Which of the lines below holds the string "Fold"? Copy every line that does.

Collection entries:
..............................
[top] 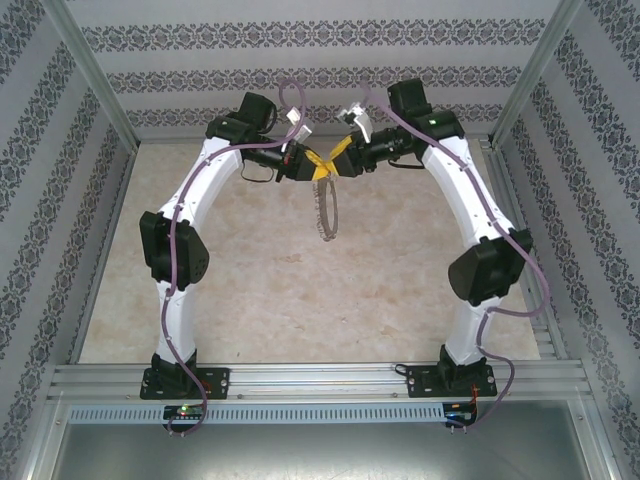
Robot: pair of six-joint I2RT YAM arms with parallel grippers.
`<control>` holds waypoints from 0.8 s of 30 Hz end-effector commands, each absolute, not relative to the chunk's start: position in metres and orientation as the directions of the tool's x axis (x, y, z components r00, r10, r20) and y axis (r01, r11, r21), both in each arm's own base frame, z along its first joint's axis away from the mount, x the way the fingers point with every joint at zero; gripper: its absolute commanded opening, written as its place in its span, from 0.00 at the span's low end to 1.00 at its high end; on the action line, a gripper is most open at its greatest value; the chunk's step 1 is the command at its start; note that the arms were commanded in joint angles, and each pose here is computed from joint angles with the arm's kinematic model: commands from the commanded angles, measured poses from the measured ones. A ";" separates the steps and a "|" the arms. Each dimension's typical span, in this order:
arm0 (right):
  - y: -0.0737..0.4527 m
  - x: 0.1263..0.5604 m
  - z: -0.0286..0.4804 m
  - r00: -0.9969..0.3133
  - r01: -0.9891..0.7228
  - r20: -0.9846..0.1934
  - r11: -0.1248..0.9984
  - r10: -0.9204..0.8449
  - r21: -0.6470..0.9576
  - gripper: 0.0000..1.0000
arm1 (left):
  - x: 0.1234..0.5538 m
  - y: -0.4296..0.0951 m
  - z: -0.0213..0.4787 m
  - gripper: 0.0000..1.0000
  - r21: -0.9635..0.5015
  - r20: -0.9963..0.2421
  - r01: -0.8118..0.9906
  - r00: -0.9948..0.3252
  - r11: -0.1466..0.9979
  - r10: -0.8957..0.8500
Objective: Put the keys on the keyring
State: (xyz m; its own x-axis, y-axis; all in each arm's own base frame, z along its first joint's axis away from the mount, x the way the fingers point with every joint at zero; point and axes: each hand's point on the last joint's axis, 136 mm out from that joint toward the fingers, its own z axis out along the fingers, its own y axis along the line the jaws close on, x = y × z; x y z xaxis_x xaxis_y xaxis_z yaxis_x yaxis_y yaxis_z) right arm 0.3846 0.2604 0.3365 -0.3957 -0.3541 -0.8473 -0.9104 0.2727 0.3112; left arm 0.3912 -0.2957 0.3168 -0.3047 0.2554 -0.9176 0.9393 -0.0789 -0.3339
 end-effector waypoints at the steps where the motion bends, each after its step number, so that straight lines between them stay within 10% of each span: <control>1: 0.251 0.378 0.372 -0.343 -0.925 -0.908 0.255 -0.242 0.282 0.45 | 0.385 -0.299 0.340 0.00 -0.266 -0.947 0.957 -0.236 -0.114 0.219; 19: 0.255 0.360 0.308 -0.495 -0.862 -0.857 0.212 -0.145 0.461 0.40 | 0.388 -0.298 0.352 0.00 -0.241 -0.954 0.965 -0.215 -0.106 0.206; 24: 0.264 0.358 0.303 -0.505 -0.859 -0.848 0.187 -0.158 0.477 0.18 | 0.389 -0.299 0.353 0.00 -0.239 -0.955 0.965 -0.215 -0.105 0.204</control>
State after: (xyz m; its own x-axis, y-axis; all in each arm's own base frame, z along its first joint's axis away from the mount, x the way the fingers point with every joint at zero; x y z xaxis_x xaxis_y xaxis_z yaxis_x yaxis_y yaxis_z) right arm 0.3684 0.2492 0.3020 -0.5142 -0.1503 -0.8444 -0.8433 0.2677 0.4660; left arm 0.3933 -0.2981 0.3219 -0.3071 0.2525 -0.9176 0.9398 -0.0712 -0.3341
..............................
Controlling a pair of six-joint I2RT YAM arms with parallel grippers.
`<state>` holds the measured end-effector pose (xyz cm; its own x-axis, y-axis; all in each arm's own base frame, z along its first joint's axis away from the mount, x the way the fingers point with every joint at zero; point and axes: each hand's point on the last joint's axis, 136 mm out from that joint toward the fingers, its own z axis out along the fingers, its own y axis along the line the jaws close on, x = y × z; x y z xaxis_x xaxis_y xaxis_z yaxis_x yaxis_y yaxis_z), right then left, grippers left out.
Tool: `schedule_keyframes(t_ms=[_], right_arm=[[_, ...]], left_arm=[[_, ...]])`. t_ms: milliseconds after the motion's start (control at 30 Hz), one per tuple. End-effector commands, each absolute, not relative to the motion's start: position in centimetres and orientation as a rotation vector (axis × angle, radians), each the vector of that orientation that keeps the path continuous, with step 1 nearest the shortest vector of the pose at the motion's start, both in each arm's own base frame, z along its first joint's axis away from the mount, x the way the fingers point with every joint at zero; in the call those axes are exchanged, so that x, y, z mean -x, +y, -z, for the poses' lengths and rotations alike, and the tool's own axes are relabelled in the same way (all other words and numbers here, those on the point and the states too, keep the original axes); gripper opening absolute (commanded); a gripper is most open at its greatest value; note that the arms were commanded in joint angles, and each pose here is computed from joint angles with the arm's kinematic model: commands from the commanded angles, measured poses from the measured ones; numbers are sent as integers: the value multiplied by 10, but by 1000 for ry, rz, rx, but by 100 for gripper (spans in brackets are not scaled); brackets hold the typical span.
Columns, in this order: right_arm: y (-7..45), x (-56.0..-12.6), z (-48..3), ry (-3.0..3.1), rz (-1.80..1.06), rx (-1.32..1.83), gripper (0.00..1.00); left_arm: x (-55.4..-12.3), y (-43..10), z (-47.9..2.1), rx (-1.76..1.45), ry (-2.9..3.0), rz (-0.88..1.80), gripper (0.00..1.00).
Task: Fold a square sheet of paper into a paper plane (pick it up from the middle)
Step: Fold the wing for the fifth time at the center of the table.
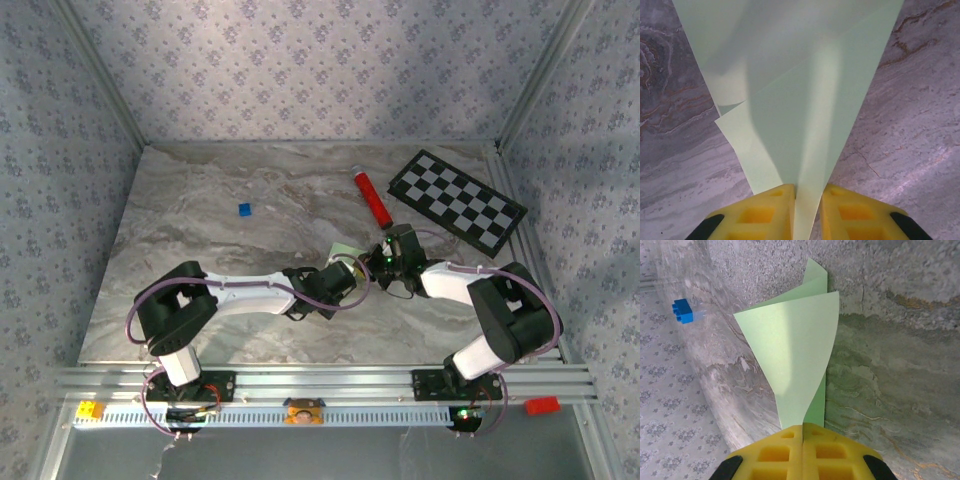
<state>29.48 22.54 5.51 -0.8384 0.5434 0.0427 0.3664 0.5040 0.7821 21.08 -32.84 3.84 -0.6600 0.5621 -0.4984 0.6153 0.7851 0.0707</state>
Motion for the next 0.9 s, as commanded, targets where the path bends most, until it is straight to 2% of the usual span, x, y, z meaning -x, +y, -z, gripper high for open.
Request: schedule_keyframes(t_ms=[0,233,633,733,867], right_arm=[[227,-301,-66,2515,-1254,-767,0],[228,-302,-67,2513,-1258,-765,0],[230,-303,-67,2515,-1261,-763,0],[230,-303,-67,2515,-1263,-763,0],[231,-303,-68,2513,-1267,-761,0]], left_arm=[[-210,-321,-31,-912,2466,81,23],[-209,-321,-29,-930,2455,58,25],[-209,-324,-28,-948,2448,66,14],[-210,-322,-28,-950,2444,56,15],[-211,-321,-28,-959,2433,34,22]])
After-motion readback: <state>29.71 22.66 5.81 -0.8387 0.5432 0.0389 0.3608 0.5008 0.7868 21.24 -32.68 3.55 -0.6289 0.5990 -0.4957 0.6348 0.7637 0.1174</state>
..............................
Expected answer:
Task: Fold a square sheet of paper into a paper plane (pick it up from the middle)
Step: Fold the wing for the fifth time at the center of the table.

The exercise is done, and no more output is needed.